Taux des livrets réglementés au 1er février 2026
- Livret A : 1,2 %
- LEP : 2,5 %
- LDDS : 1,2 %
- Livret Jeune : 1,2 % (minimum garanti)
Source : Service Public
Le LEP conserve un avantage grâce au « coup de pouce » décidé par la Banque de France. Sans cet ajustement, le taux réglementaire aurait dû tomber à 1,9 %. Le gouverneur de la Banque de France justifie ce soutien par les conditions d’éligibilité strictes du LEP, qui en font le véritable support de l’épargne populaire.
Pour les titulaires d’un LEP, ce taux de 2,5 % reste le meilleur rendement garanti disponible sans risque en 2026. Le plafond de versement est fixé à 10 000 euros, et l’éligibilité dépend du revenu fiscal de référence. Un couple avec deux enfants peut en bénéficier si son revenu fiscal de référence ne dépasse pas environ 30 000 euros, selon les plafonds en vigueur.
Fonds euros d’assurance-vie : 2,63 % en moyenne en 2024, quelle perspective pour 2026
Les fonds euros des contrats d’assurance-vie individuels ont affiché un rendement moyen de 2,63 % net de frais de gestion sur encours et avant prélèvements sociaux en 2024, selon l’ACPR. C’est une hausse de 3 points de base par rapport à 2023 (2,60 %).
Avec la baisse des taux longs et le recul des rendements obligataires, les assureurs peinent à maintenir ce niveau de performance. Les nouveaux contrats imposent de plus en plus un adossement en unités de compte : 20 %, 30 %, parfois 50 % minimum. L’accès à un fonds euros pur à 100 % devient rare.
L’arbitrage ici : un fonds euros à 2,6 % net de frais de gestion, c’est environ 2,2 % après prélèvements sociaux de 17,2 %. Un Livret A à 1,2 %, c’est 1,2 % net d’impôt (exonération totale).
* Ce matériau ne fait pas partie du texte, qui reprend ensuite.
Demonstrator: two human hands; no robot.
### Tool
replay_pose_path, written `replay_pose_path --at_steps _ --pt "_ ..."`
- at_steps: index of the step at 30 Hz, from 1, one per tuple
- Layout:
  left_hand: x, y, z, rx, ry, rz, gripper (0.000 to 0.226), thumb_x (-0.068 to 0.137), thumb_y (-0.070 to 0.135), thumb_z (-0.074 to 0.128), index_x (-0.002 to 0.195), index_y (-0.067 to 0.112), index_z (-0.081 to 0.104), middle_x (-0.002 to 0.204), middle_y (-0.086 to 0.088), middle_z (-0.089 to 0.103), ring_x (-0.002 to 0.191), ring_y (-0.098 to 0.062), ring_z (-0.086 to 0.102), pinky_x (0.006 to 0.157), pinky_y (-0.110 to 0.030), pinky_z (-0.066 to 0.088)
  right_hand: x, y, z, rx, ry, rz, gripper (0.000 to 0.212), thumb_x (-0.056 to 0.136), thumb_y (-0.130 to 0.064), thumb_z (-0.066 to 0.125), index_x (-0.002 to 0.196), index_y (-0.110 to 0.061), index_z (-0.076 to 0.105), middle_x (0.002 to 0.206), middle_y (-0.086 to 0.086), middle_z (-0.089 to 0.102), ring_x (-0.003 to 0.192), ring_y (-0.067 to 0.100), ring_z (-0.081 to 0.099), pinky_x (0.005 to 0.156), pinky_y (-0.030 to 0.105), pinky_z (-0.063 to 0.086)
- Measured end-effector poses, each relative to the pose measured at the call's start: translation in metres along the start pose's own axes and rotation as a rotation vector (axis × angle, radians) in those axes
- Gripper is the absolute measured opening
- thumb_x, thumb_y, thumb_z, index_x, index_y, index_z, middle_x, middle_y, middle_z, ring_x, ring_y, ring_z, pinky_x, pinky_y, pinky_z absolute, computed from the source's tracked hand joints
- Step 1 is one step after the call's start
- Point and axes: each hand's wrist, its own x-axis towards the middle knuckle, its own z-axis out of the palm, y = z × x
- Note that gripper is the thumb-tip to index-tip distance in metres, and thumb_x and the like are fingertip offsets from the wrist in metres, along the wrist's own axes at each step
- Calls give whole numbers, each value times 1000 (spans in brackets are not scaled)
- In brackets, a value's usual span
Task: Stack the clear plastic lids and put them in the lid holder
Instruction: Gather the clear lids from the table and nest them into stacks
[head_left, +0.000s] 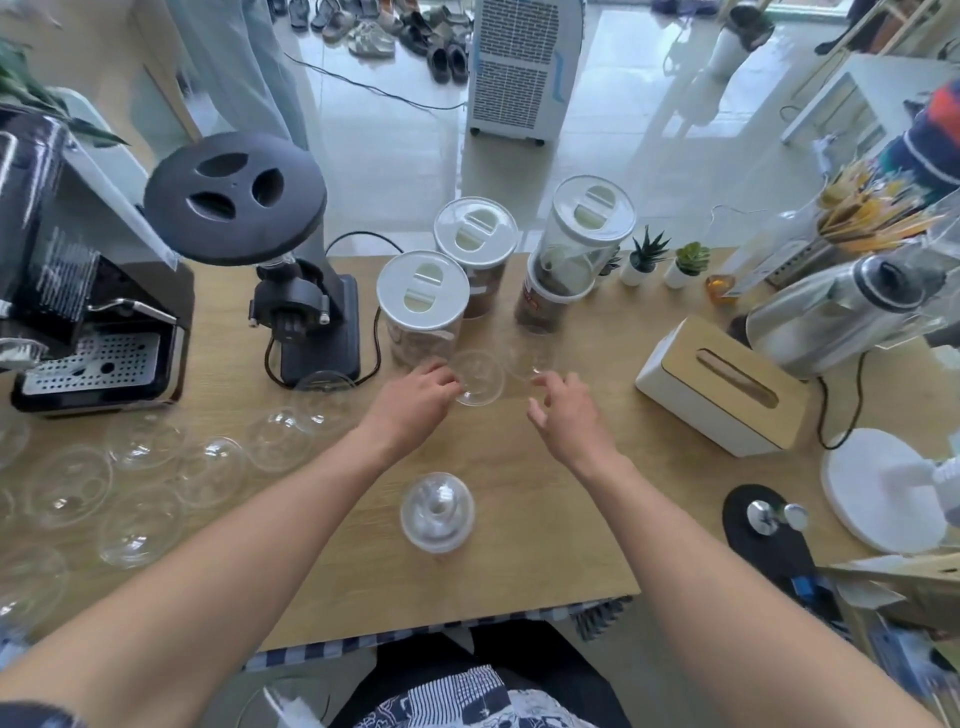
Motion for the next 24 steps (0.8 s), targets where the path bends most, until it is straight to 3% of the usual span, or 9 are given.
replay_pose_path --at_steps 3,5,9,12,16,20,24 --pt "21 -2 16 70 -132 50 31 101 5 69 130 11 81 137 -6 76 155 -34 50 105 -56 59 22 7 0 -79 -70 1 46 110 -29 62 155 -20 59 136 17 59 131 38 58 101 49 52" --pt "29 -3 23 91 -166 73 26 100 10 69 121 16 83 131 -3 78 149 -32 54 110 -53 52 34 9 4 -110 -104 0 47 110 -28 62 157 -21 58 138 18 59 133 39 57 104 48 50" --pt "33 2 32 16 -51 97 13 88 4 75 93 16 80 93 -6 75 100 -34 72 95 -50 54 50 13 13 -106 -141 48 45 108 -28 64 153 -26 63 137 20 62 133 41 58 104 49 52" --pt "29 6 37 -109 82 39 10 91 4 77 87 14 74 84 -6 71 80 -34 71 83 -51 57 58 19 21 -83 -112 38 28 104 -27 65 130 -23 75 122 18 68 122 43 63 94 47 55" --pt "19 9 28 -300 149 -13 3 100 11 80 99 9 79 95 -7 78 81 -34 76 69 -48 62 59 18 23 -63 -4 -9 22 107 -28 65 112 -14 80 109 21 72 108 45 66 85 47 53" --pt "5 8 19 -456 166 -81 7 103 17 80 106 11 79 102 1 79 90 -20 75 77 -40 63 46 14 17 20 124 -82 16 103 -23 77 105 -8 82 100 17 67 96 41 66 81 44 52" --pt "-10 6 13 -599 153 -162 7 103 17 80 109 13 80 103 6 78 93 -9 72 88 -33 62 28 8 9 193 144 -14 15 101 -28 82 98 -13 81 96 1 65 90 21 64 79 37 53"
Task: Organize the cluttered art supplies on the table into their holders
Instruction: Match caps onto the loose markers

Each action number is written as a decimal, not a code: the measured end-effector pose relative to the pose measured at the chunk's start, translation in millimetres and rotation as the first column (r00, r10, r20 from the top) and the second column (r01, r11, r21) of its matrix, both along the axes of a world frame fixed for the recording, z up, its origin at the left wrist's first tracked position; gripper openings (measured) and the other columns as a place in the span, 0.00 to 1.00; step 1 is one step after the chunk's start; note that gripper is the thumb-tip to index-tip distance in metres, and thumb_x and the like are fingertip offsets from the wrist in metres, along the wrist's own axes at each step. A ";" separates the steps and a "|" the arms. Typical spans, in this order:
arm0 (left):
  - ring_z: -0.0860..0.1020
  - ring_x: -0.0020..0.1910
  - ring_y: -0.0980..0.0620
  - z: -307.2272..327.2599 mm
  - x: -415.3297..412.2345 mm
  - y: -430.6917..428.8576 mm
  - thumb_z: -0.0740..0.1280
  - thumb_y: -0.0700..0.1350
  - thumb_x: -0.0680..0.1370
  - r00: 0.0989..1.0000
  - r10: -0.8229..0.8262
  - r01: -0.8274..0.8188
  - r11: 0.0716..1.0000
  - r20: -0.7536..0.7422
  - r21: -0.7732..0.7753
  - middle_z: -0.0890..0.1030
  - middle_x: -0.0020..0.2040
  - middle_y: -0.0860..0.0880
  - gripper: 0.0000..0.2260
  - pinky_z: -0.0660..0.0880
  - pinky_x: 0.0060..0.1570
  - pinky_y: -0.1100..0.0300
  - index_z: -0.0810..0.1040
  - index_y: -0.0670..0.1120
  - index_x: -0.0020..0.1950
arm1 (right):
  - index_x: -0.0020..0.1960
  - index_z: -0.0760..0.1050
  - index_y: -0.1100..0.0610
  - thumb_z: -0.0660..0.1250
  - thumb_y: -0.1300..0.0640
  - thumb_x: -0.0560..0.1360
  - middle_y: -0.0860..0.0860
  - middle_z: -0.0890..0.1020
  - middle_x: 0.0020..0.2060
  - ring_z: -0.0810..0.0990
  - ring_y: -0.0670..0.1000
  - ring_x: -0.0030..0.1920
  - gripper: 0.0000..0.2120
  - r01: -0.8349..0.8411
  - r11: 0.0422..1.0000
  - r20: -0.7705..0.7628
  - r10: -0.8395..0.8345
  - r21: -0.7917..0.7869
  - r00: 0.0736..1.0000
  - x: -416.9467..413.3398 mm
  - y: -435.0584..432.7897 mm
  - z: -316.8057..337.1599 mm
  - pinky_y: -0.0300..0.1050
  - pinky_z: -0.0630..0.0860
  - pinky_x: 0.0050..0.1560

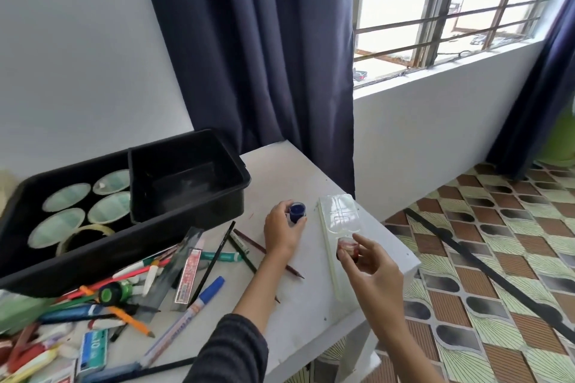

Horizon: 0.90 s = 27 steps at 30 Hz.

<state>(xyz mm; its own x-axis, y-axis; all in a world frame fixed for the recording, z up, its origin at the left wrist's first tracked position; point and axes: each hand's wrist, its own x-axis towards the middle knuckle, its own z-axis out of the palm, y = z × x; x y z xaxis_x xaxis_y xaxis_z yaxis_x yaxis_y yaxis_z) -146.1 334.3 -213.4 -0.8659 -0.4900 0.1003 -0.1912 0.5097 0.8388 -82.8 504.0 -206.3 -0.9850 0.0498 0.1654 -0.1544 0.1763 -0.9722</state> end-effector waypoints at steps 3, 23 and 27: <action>0.76 0.53 0.53 7.6 23.6 -2.9 0.71 0.41 0.73 0.998 0.034 -0.031 0.998 -0.058 0.059 0.77 0.56 0.47 0.18 0.70 0.49 0.69 0.74 0.43 0.61 | 0.60 0.76 0.52 0.73 0.54 0.71 0.46 0.83 0.44 0.81 0.44 0.45 0.19 -0.062 0.998 -0.007 0.062 -0.002 0.998 9.0 -14.3 1.3 0.39 0.78 0.48; 0.76 0.53 0.60 51.1 277.4 -57.7 0.69 0.49 0.75 0.927 0.301 -0.194 0.897 -0.226 0.397 0.77 0.56 0.55 0.18 0.74 0.46 0.72 0.72 0.52 0.63 | 0.52 0.73 0.50 0.72 0.54 0.71 0.47 0.82 0.43 0.81 0.42 0.39 0.12 -0.445 0.874 0.037 0.460 -0.196 0.887 155.3 -138.7 15.0 0.34 0.77 0.38; 0.79 0.49 0.59 42.1 322.0 -73.6 0.71 0.47 0.73 0.865 0.444 -0.305 0.835 -0.233 0.458 0.80 0.53 0.51 0.14 0.76 0.45 0.68 0.76 0.50 0.58 | 0.49 0.75 0.50 0.73 0.56 0.70 0.47 0.82 0.42 0.81 0.44 0.40 0.10 -0.513 0.834 0.024 0.528 -0.200 0.849 187.0 -161.2 15.7 0.40 0.79 0.42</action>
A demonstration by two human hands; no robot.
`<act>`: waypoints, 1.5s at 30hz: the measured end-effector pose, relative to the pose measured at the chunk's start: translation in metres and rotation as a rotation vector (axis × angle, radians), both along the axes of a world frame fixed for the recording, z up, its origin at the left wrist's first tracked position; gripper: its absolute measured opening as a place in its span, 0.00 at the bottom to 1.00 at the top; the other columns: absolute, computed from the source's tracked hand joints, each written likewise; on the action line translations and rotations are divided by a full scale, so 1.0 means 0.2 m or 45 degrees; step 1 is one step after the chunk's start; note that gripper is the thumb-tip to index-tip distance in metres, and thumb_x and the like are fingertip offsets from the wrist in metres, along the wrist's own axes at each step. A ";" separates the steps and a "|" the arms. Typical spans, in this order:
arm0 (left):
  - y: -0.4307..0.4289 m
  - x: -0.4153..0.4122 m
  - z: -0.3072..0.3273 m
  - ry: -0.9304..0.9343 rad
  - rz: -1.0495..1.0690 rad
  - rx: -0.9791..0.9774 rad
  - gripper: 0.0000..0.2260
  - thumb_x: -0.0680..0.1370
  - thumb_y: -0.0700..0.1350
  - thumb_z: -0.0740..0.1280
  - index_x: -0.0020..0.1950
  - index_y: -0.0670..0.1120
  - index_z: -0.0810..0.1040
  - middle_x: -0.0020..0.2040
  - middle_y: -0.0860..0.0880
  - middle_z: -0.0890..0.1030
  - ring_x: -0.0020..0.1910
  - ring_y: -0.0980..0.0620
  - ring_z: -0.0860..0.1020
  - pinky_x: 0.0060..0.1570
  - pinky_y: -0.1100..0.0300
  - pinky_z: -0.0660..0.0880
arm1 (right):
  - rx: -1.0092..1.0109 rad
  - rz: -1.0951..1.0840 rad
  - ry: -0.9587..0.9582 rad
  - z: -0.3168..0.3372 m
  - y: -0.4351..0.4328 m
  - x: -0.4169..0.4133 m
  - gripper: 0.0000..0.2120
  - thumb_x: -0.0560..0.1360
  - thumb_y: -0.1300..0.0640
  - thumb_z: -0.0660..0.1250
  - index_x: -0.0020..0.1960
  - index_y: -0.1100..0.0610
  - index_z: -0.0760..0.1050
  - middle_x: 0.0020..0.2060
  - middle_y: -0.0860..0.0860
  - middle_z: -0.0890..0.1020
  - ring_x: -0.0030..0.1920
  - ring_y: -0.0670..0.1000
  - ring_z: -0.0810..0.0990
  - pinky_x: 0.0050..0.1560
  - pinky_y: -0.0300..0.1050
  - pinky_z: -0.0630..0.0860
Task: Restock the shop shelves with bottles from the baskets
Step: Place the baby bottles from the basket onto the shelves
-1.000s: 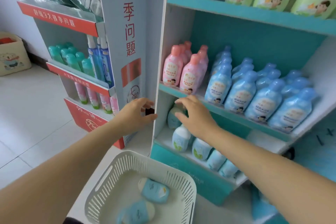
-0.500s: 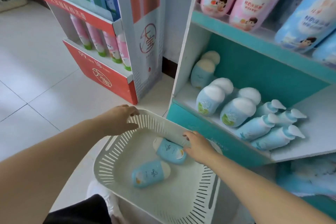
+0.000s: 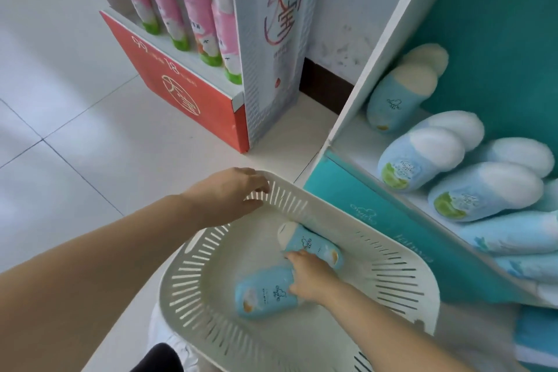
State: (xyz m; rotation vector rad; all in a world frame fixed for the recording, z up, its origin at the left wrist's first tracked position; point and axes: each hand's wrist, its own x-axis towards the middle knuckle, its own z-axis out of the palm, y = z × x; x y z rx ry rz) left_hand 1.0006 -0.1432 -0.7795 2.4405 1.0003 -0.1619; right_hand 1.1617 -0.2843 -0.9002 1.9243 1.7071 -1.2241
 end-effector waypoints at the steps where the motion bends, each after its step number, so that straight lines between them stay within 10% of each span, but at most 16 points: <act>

Le fonds euros garde l’avantage en rendement, mais il faut accepter l’illiquidité relative (délai de rachat) et souvent une part d’unités de compte.
Pour un épargnant de 55 ans avec 150 000 euros à placer, une répartition 70 % fonds euros, 30 % unités de compte (ETF actions monde) permet de viser 3 % à 4 % net sur cinq ans, tout en conservant la garantie partielle du capital. Mais l’essentiel reste la transparence des frais : entre un contrat en ligne à 0,5 % de frais de gestion annuels et un contrat bancaire traditionnel à 1 %, l’écart peut représenter 7 500 euros sur dix ans pour un capital de 150 000 euros.
Les informations contenues dans cet article sont fournies à titre indicatif et ne constituent pas un conseil en investissement, fiscal ou juridique personnalisé. Consultez un professionnel qualifié avant toute décision patrimoniale.